EXERCISE PROMPT.
Reply with one number: the count of lines in the records below that hold "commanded".

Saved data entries
------------------------------------------------------------------------
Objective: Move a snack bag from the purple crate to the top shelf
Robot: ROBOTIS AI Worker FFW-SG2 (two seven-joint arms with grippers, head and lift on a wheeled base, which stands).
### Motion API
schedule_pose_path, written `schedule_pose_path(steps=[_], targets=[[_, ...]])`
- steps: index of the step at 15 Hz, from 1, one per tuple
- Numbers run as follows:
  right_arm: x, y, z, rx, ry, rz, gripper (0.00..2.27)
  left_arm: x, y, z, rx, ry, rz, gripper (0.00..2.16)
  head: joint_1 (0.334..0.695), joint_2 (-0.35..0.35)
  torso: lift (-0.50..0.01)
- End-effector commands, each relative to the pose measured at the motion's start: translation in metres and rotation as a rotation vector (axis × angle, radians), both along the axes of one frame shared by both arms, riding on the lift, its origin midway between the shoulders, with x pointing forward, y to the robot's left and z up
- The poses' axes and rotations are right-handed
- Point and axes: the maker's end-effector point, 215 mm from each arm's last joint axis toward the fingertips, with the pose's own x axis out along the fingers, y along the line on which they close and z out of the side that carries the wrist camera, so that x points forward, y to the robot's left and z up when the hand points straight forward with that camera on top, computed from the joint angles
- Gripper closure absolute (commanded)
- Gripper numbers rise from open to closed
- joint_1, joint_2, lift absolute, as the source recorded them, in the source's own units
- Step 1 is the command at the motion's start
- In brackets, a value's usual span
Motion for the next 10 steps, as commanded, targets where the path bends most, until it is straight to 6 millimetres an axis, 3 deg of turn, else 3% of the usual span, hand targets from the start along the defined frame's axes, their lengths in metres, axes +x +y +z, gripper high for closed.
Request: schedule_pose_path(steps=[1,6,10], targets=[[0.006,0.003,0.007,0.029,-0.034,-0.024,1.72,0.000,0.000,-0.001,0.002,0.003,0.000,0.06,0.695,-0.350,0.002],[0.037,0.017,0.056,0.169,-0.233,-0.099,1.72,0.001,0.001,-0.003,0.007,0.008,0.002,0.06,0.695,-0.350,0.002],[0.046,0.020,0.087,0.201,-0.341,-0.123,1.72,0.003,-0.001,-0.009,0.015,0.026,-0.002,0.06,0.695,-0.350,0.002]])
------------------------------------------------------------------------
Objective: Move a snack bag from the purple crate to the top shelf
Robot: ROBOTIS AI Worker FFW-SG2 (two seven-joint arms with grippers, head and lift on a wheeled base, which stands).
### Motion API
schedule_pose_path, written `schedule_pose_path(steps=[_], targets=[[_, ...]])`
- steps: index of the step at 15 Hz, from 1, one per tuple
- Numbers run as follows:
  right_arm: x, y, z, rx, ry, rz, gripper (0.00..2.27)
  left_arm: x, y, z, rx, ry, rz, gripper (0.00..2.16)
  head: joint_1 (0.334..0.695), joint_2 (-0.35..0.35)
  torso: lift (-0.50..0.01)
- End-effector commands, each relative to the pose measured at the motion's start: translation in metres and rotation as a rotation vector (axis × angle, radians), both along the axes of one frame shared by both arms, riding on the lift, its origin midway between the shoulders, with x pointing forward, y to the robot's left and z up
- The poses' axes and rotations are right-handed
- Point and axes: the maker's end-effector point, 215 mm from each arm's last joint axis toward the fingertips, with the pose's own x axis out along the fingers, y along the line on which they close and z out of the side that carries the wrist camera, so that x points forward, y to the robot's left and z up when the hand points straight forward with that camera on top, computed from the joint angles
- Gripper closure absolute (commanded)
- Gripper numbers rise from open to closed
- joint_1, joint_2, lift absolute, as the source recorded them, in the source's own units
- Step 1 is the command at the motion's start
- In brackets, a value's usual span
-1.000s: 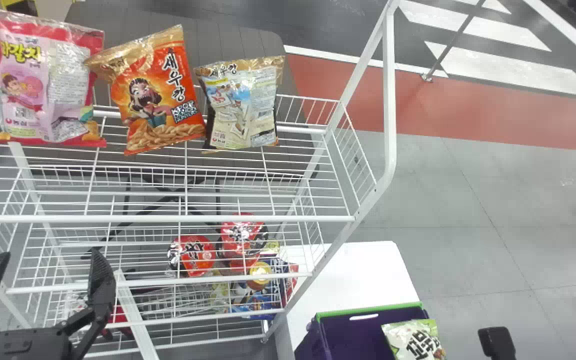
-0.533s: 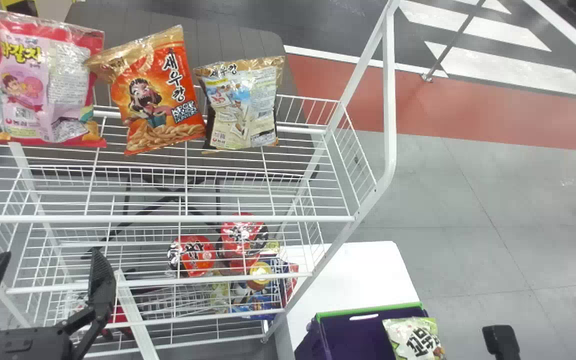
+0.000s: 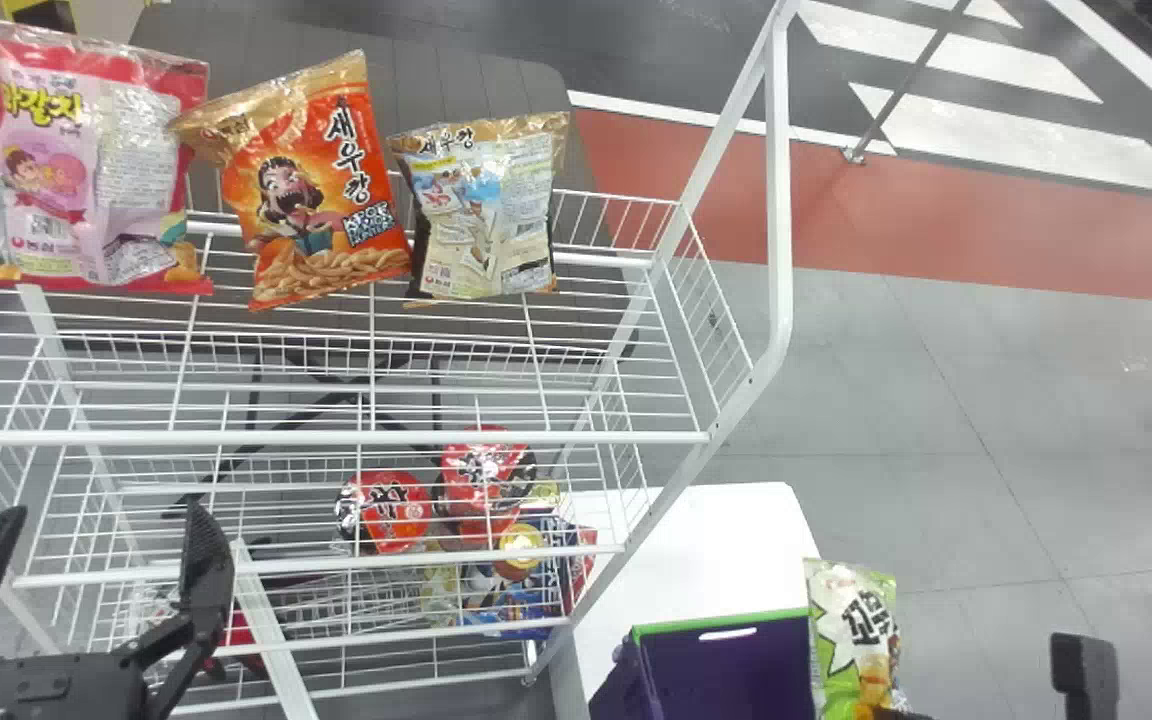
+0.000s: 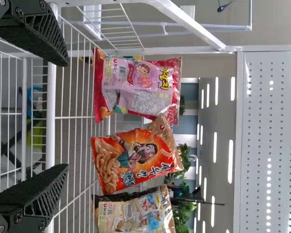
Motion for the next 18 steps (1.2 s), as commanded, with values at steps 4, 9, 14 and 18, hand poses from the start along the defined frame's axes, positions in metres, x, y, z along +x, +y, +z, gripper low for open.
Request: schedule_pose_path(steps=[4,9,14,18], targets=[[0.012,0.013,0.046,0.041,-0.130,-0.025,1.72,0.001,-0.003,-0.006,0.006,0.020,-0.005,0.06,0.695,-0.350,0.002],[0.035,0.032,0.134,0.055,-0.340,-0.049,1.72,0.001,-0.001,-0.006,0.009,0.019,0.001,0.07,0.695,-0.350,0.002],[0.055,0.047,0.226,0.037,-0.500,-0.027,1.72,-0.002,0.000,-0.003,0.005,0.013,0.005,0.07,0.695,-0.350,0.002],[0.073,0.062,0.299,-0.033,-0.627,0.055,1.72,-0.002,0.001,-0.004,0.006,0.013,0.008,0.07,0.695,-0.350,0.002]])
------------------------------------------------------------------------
PROBLEM SOLUTION.
4